Extracted information:
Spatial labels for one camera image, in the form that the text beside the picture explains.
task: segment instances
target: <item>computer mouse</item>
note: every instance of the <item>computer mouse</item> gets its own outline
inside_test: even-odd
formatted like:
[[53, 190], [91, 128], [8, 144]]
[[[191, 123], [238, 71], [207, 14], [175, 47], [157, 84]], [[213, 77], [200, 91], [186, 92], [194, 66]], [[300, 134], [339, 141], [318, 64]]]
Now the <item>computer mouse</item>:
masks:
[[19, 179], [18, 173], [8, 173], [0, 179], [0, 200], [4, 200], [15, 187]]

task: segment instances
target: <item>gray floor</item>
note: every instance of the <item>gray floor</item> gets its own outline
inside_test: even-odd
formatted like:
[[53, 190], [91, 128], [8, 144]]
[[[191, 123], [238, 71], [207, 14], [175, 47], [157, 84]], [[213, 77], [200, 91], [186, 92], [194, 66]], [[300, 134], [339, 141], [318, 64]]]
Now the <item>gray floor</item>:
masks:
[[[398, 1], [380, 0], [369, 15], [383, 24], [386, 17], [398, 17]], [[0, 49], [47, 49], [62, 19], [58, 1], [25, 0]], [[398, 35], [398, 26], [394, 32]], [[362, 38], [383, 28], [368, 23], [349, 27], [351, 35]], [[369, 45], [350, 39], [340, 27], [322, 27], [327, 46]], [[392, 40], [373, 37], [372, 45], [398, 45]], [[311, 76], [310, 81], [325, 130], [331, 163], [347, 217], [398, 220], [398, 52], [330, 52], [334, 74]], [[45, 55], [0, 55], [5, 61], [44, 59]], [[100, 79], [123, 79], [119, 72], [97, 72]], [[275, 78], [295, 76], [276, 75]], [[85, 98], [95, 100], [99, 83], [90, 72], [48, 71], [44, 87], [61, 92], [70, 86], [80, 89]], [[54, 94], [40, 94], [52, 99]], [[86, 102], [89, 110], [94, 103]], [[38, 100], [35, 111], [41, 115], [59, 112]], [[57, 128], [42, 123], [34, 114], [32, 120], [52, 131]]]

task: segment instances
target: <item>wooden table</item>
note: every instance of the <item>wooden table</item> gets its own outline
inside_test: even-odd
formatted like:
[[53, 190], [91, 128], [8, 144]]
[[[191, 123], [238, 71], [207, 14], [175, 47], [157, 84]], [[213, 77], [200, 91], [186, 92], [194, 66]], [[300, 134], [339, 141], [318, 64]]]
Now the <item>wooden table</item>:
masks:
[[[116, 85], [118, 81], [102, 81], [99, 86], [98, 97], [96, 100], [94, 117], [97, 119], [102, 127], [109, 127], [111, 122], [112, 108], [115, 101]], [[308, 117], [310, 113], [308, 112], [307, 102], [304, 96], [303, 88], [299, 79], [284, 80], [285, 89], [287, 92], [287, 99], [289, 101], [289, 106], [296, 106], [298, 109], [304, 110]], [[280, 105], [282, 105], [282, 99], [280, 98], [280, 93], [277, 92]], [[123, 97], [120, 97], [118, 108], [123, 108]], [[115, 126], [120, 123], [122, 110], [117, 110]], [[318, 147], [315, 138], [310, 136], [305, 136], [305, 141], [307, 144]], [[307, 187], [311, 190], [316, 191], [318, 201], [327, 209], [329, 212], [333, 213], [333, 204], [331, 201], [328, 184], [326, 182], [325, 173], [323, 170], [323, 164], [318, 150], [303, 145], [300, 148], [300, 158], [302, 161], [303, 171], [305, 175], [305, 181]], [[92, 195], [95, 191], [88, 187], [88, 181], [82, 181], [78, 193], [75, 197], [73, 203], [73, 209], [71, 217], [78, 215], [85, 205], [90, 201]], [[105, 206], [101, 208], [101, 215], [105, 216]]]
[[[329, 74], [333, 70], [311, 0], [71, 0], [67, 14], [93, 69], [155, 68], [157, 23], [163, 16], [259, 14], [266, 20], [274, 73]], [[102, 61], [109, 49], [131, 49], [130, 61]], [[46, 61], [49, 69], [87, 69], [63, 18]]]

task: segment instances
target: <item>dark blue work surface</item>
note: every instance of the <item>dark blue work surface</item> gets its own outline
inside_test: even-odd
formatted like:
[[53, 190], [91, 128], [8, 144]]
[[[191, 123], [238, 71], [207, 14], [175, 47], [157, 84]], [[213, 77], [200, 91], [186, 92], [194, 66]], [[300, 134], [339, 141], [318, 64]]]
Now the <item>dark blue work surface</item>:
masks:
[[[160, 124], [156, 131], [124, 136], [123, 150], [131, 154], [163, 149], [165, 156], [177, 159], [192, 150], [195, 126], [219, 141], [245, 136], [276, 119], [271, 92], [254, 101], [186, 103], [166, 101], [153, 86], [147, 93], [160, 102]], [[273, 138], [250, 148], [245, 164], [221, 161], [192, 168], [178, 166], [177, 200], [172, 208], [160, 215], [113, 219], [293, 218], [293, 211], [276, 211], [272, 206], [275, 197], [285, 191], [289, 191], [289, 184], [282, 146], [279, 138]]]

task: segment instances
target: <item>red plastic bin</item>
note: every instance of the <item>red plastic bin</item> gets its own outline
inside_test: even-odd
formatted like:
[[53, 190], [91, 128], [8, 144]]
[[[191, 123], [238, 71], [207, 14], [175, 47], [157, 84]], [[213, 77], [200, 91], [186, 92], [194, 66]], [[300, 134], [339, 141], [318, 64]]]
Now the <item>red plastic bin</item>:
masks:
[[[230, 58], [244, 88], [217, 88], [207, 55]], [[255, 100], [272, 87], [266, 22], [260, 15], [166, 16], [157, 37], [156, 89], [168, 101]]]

Your goal: Copy out every line from the data above in which the word "gets" occurs.

Output of the task:
note: every instance of the <item>computer mouse</item> gets its own outline
note: every instance of the <item>gray floor</item> gets its own outline
note: every instance of the <item>wooden table</item> gets its own outline
note: every instance of the <item>dark blue work surface</item> gets its own outline
note: every instance of the <item>red plastic bin</item> gets its own outline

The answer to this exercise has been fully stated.